Scheduler
Rockfish Detect can run as a daemon with automated scheduling for continuous anomaly detection.
Running as Daemon
# Start scheduler
rockfish_detect -c config.yaml run
# Run immediately without waiting
rockfish_detect -c config.yaml run --run-now
The scheduler runs two daily jobs:
- Sample job - Sample new flow data
- Train job - Retrain models with new samples
Schedule Configuration
sampling:
sample_hour: 0 # UTC hour (0-23)
sample_minute: 30 # Optional; random if not set
training:
train_hour: 1 # UTC hour (0-23)
train_minute: 0 # Optional; random if not set
Random Minutes
If sample_minute or train_minute is not set, a random minute (0-59) is selected at startup.
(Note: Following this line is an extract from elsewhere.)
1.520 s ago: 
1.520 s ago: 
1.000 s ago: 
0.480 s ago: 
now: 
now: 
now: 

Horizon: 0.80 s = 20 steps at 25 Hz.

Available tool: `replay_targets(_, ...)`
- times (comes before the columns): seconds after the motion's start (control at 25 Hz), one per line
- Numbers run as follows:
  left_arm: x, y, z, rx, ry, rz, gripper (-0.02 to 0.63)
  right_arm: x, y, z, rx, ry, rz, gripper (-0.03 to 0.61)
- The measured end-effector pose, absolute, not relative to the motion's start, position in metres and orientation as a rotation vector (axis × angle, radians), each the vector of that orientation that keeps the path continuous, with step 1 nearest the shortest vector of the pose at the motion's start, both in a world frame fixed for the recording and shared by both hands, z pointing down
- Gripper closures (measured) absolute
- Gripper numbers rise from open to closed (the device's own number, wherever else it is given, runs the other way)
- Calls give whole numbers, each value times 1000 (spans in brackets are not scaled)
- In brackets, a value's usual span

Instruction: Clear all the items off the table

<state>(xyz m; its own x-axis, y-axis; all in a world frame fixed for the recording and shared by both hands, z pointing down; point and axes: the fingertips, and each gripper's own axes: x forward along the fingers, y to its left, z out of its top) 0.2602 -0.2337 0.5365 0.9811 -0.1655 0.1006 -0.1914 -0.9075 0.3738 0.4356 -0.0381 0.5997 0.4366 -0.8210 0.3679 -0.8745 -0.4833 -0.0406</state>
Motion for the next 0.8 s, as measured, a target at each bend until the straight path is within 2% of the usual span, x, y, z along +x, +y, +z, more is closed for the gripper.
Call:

This prevents multiple instances from running concurrently.
Example Schedule
# Sample at 00:30 UTC, train at 01:00 UTC
sampling:
sample_hour: 0
sample_minute: 30
training:
train_hour: 1
train_minute: 0
Timeline:
00:30 UTC - Sample yesterday's flow data
01:00 UTC - Retrain models with updated samples
Systemd Service
Create /etc/systemd/system/rockfish-detect.service:
[Unit]
Description=Rockfish Detect ML Service
After=network.target
[Service]
Type=simple
User=rockfish
ExecStart=/usr/local/bin/rockfish_detect -c /etc/rockfish/detect.yaml run
Restart=on-failure
RestartSec=10
StandardOutput=journal
StandardError=journal
[Install]
WantedBy=multi-user.target
Enable and start:
sudo systemctl daemon-reload
sudo systemctl enable rockfish-detect
sudo systemctl start rockfish-detect
# Check status
sudo systemctl status rockfish-detect
# View logs
sudo journalctl -u rockfish-detect -f
Docker Deployment
# Pull the image
docker pull rockfishnetworks/toolkit:latest
# Run the scheduler
docker run -d \
--name rockfish-detect \
-v /path/to/config.yaml:/etc/rockfish/config.yaml \
-v /path/to/license.json:/etc/rockfish/license.json \
-e AWS_ACCESS_KEY_ID=xxx \
-e AWS_SECRET_ACCESS_KEY=xxx \
rockfishnetworks/toolkit:latest \
rockfish_detect -c /etc/rockfish/config.yaml run
Graceful Shutdown
The scheduler handles SIGTERM/SIGINT for graceful shutdown:
- Stops accepting new jobs
- Waits for running jobs to complete
- Saves state
- Exits cleanly
# Graceful stop
sudo systemctl stop rockfish-detect
# Or with kill
kill -TERM $(pgrep rockfish_detect)
State Management
The scheduler maintains state to avoid redundant work:
Sample State
Tracks which dates have been sampled:
s3://<bucket>/<observation>/sample/.state.json
Skip already-sampled dates on restart.
Score State
Tracks last scored timestamp:
s3://<bucket>/<observation>/score/.state.json
Resume scoring from last checkpoint.
Reset State
# Clear sample state
rockfish_detect -c config.yaml sample --clear
# Force rescore
rockfish_detect -c config.yaml score --since 2025-01-01T00:00:00Z
Monitoring
Log Output
logging:
level: info
file: /var/log/rockfish/detect.log
Log levels:
error- Errors onlywarn- Warnings and errorsinfo- Normal operation (default)debug- Detailed operationtrace- Very verbose
Health Check
# Validate configuration
rockfish_detect -c config.yaml validate
# Test S3 connectivity
rockfish_detect -c config.yaml test-s3
# Check license
rockfish_detect -c config.yaml license
Metrics to Monitor
| Metric | Description |
|---|---|
| Sample job duration | Time to complete sampling |
| Train job duration | Time to complete training |
| Flows sampled | Number of flows per sample run |
| Anomalies detected | High-severity anomalies per day |
| S3 errors | Failed S3 operations |
Multi-Instance Deployment
For high availability or distributed processing:
Separate Responsibilities
# Instance 1: Sampling and training
rockfish_detect -c config-train.yaml run
# Instance 2: Scoring only
rockfish_detect -c config-score.yaml score --continuous
Shared State
All instances read/write to the same S3 bucket. State files prevent duplicate work.
Protocol Distribution
# Instance 1: TCP
rockfish_detect -c config.yaml run -p tcp
# Instance 2: UDP
rockfish_detect -c config.yaml run -p udp
Troubleshooting
Job Not Running
- Check system time (UTC)
- Verify schedule configuration
- Check logs for errors
Job Failing
# Run manually with verbose output
rockfish_detect -c config.yaml -vv auto
High Memory Usage
- Reduce
sample_percent - Process protocols sequentially
- Limit
sample_days
Slow Jobs
- Enable
parallel_protocols: true - Use faster S3 storage
- Increase hardware resources